Problem to solve: Exact copy, no pictures: take the lines of the listing below from the first through the one containing "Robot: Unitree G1".

Material supplied:
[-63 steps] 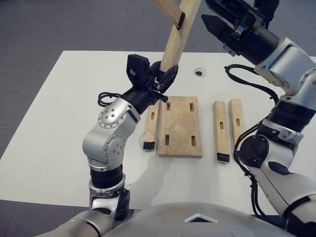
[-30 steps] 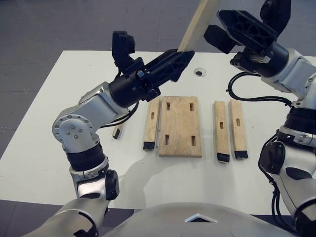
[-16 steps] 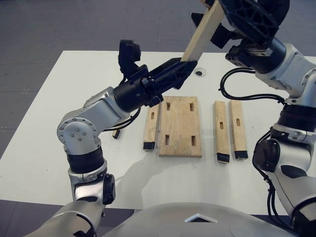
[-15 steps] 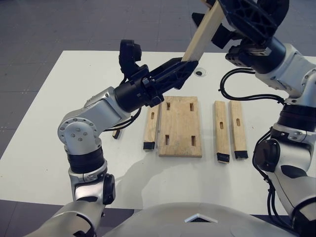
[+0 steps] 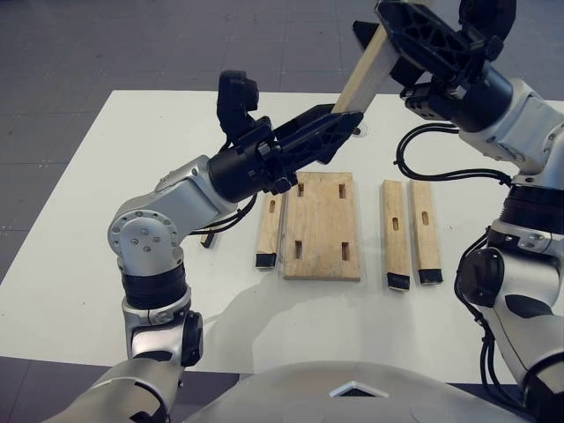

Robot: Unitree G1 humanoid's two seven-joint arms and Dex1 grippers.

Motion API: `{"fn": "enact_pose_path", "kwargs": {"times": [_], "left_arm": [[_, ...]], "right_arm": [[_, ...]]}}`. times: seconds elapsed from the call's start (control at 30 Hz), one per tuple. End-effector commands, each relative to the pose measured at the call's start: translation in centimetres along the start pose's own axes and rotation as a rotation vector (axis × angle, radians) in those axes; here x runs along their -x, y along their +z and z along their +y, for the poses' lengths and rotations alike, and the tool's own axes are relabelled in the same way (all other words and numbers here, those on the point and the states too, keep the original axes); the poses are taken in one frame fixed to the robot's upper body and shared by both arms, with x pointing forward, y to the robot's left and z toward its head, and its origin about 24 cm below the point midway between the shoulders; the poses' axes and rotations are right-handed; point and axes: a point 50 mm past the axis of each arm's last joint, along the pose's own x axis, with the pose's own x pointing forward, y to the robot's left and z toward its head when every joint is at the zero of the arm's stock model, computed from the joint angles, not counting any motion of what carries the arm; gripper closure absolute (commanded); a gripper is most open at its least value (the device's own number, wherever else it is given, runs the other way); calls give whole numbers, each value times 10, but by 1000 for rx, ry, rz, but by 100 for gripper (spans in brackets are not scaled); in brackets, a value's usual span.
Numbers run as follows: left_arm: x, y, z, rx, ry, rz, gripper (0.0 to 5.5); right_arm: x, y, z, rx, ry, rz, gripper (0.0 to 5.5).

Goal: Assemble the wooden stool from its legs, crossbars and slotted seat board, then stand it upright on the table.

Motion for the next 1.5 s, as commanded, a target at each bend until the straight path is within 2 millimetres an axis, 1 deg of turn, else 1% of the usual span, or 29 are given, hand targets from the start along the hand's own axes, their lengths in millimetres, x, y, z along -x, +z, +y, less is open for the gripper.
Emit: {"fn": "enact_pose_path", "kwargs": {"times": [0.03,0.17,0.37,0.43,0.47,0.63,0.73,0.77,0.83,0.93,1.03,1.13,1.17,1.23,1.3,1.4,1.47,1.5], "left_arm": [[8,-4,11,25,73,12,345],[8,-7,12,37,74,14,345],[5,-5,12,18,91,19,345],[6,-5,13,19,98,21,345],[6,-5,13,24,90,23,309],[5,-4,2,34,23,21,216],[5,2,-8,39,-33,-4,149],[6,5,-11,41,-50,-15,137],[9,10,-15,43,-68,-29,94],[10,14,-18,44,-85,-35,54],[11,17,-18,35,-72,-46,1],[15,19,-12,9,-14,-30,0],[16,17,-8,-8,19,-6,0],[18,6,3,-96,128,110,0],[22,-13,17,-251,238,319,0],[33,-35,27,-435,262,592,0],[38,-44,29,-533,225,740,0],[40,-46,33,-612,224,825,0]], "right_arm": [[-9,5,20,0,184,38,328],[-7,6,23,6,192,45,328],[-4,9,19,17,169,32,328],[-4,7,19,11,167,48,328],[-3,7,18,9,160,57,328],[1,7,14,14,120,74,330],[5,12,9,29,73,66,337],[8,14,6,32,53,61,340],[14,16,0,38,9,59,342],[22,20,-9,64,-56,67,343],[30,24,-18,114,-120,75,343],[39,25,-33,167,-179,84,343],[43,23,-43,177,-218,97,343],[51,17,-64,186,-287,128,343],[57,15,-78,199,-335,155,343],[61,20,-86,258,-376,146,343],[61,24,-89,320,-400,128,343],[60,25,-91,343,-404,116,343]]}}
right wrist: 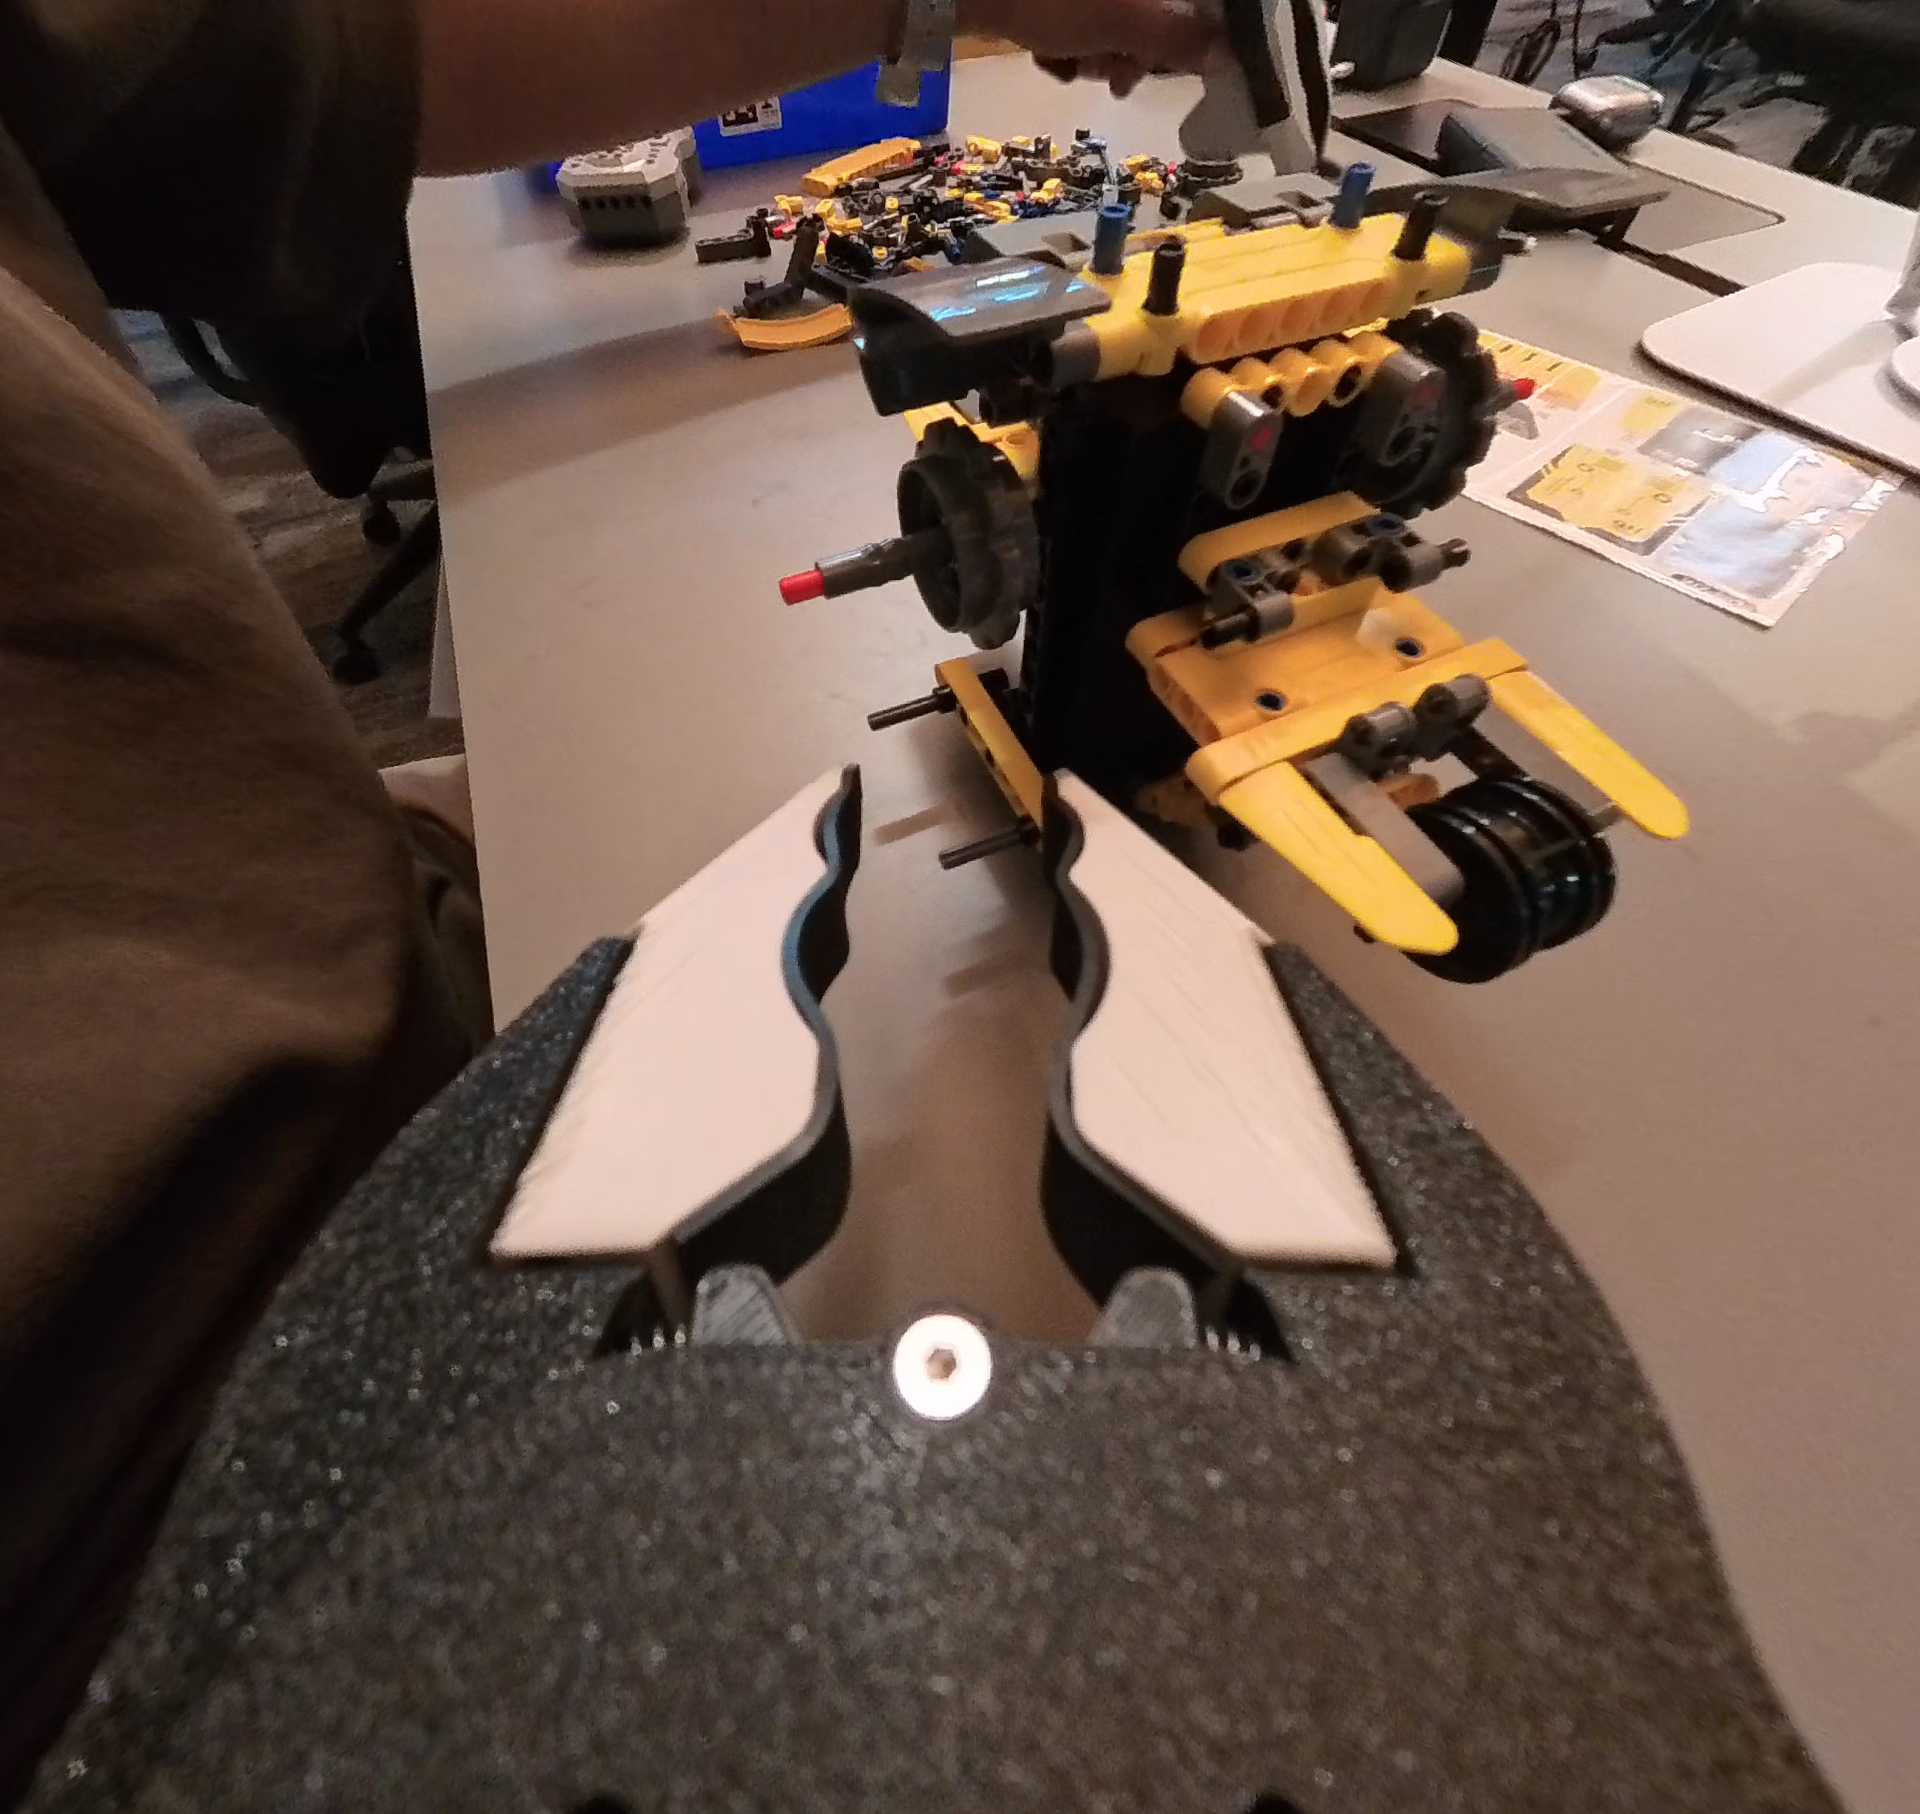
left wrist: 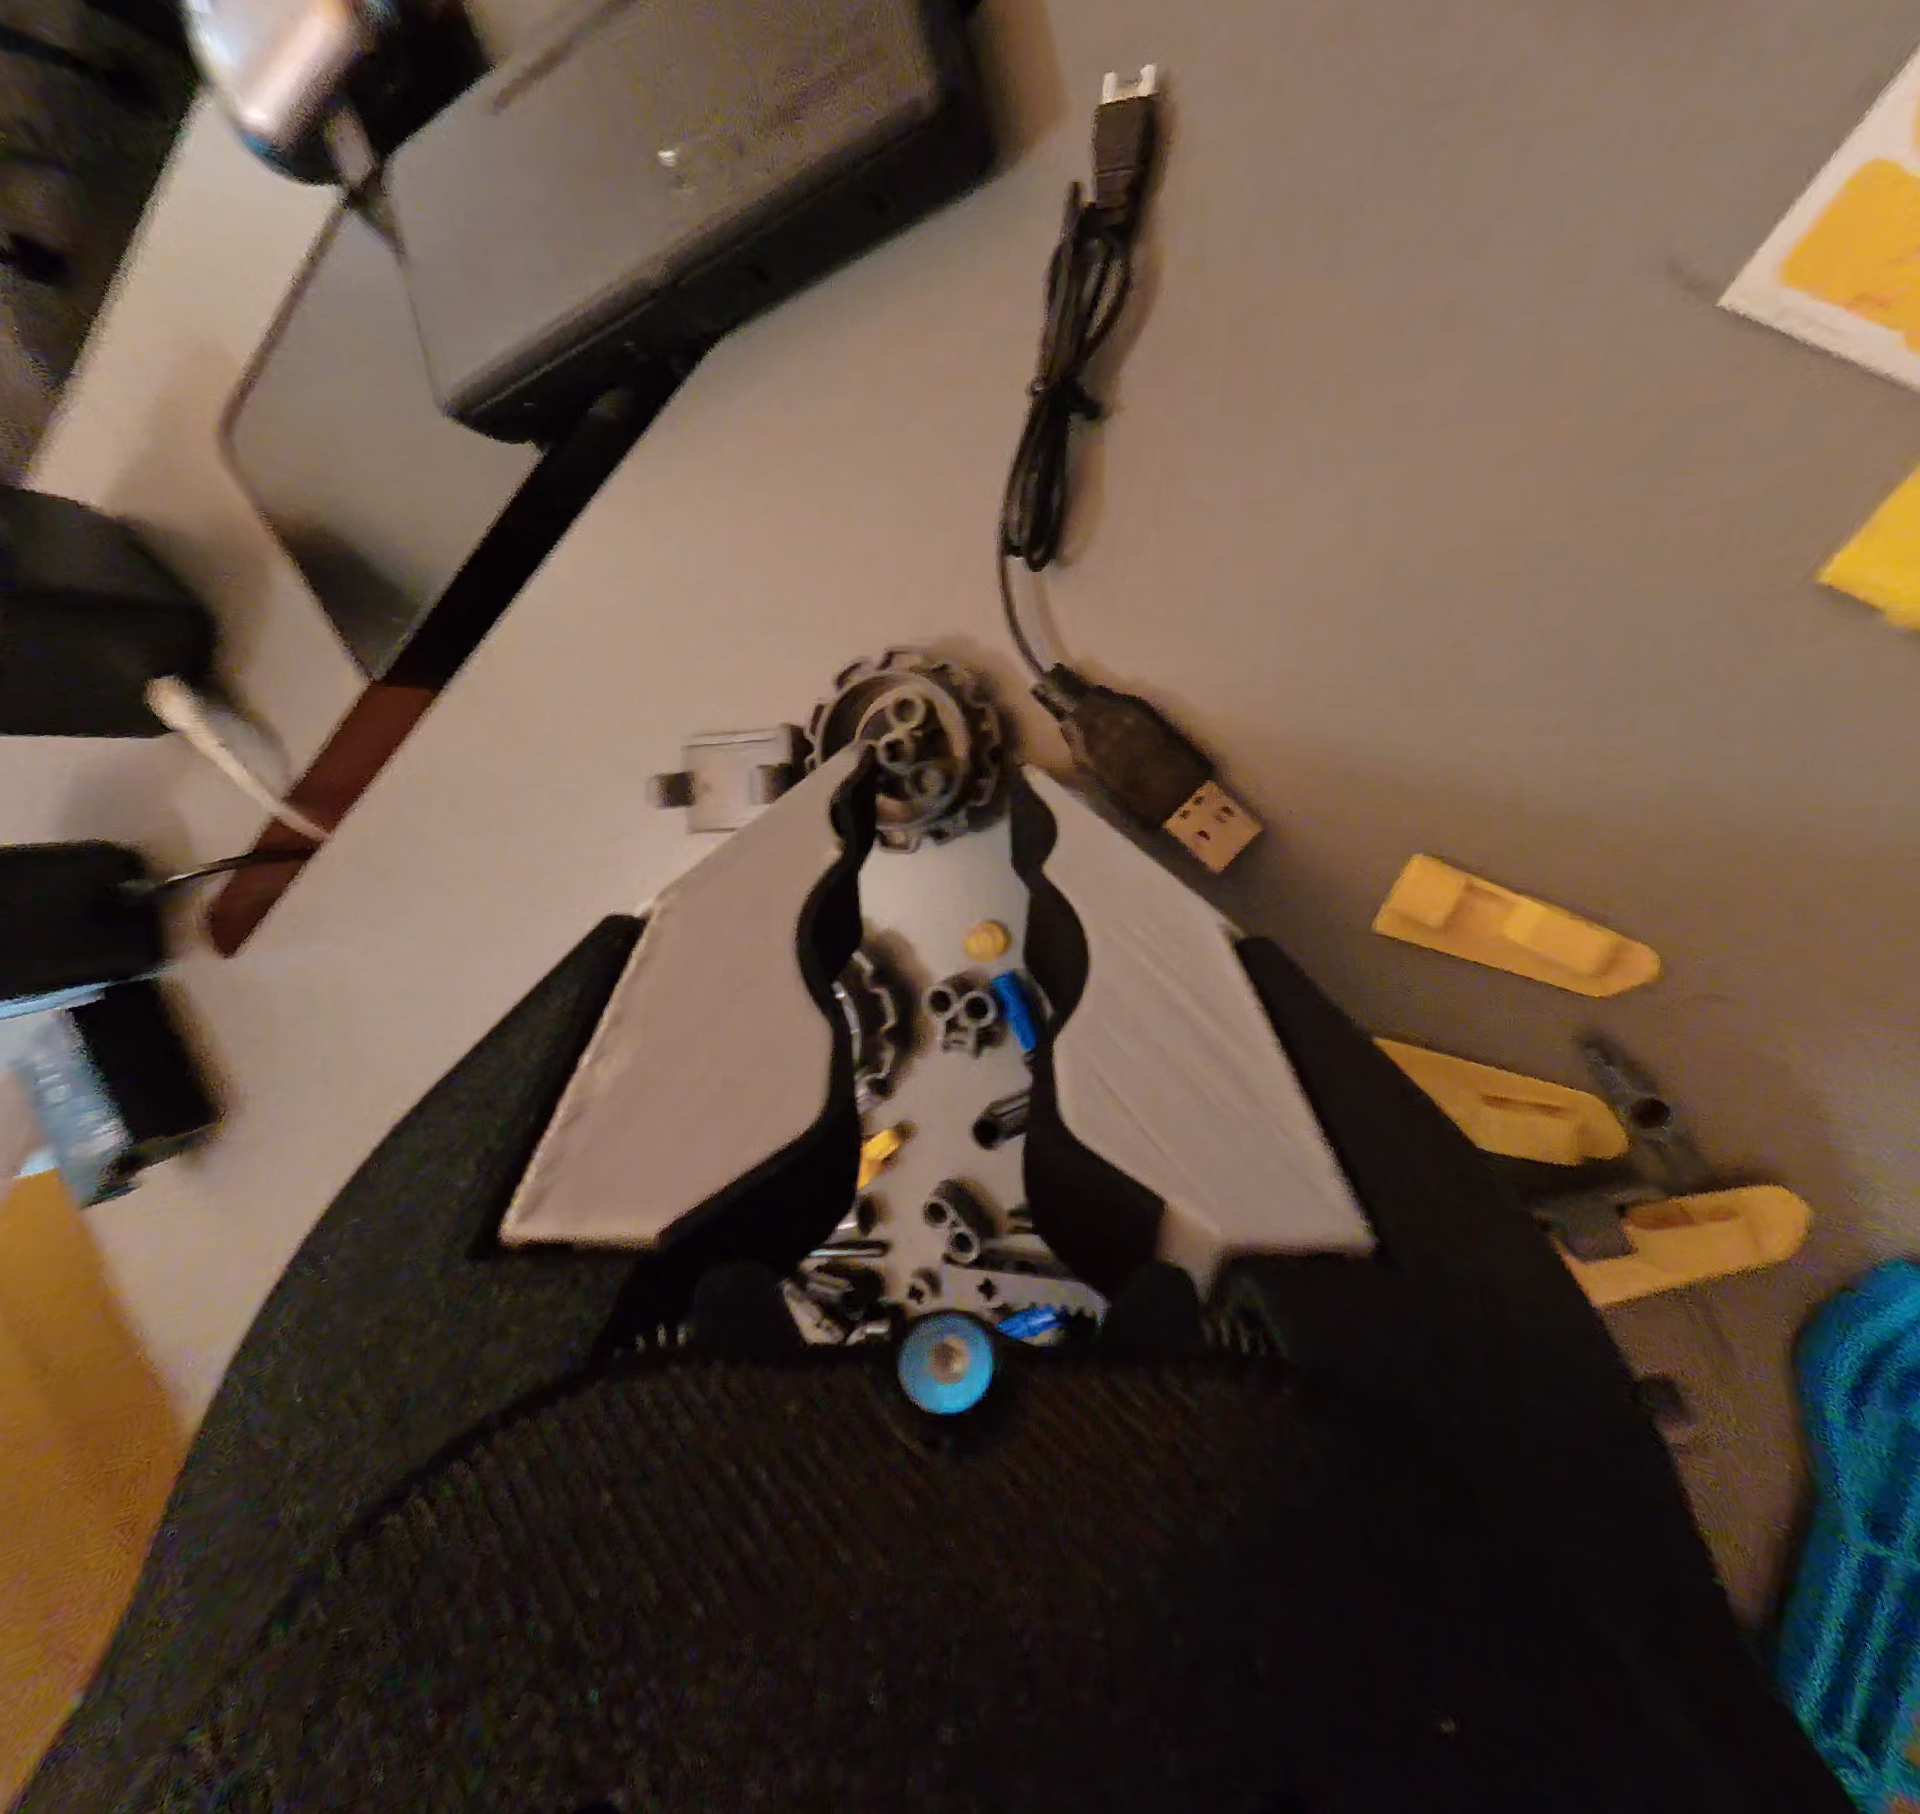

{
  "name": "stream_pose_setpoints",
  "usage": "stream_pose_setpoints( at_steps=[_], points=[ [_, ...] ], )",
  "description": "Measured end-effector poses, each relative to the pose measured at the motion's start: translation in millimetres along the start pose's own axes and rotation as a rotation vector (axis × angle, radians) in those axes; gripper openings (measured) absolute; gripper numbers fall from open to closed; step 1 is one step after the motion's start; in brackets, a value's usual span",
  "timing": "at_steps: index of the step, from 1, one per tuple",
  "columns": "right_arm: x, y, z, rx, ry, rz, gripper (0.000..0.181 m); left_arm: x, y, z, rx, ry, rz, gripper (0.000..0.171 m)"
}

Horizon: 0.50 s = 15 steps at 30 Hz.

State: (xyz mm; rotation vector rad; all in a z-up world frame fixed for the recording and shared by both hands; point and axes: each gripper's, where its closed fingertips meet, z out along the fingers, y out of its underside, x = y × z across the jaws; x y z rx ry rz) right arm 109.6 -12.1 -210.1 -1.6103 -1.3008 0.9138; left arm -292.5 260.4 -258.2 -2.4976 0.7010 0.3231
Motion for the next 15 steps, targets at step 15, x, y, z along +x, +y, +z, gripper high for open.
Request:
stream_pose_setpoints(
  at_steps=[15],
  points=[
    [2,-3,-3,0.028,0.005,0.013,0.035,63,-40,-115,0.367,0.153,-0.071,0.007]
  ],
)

Answer to the problem:
[-63 steps] 
[-30 steps] 
[-16 steps] 
[-15 steps] 
[+0 steps] 

Robot: Unitree G1 humanoid's two seven-joint arms and Dex1 grippers.

The required output is complete.